### What is required
Every line with "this" in it should be copied from the data.

### Raw data

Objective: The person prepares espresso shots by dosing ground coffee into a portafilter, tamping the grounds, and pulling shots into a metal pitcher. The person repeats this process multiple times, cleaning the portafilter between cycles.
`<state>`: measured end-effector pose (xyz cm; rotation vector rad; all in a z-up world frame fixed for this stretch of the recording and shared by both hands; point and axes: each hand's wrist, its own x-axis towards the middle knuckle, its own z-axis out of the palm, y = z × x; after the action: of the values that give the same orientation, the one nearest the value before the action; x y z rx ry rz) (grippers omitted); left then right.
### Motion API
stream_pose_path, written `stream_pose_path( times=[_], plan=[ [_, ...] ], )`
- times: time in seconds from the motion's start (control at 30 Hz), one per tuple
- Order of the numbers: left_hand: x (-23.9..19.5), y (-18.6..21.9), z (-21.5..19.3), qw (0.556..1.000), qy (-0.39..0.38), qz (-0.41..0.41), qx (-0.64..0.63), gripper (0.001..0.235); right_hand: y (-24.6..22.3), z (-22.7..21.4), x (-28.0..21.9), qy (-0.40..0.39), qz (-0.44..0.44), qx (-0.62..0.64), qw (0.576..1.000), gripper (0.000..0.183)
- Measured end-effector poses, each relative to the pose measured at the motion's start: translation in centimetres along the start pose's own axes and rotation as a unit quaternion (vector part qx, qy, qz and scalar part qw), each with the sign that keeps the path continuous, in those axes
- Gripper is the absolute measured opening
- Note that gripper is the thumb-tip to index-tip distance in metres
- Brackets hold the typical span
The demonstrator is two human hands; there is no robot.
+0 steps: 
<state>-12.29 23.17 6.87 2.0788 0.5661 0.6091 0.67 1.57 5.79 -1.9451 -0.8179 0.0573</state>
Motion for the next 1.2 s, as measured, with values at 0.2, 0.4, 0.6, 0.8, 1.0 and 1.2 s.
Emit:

### Output of the task
Objective: The person prepares espresso shots by dosing ground coffee into a portafilter, tamping the grounds, and pulling shots into a metal pitcher. The person repeats this process multiple times, cleaning the portafilter between cycles.
`<state>`: measured end-effector pose (xyz cm; rotation vector rad; all in a z-up world frame fixed for this stretch of the recording and shared by both hands; point and axes: each hand's wrist, its own x-axis towards the middle knuckle, its own z-axis out of the palm, y = z × x; after the action: of the values that give the same orientation, the one nearest the value before the action; x y z rx ry rz) (grippers omitted); left then right.

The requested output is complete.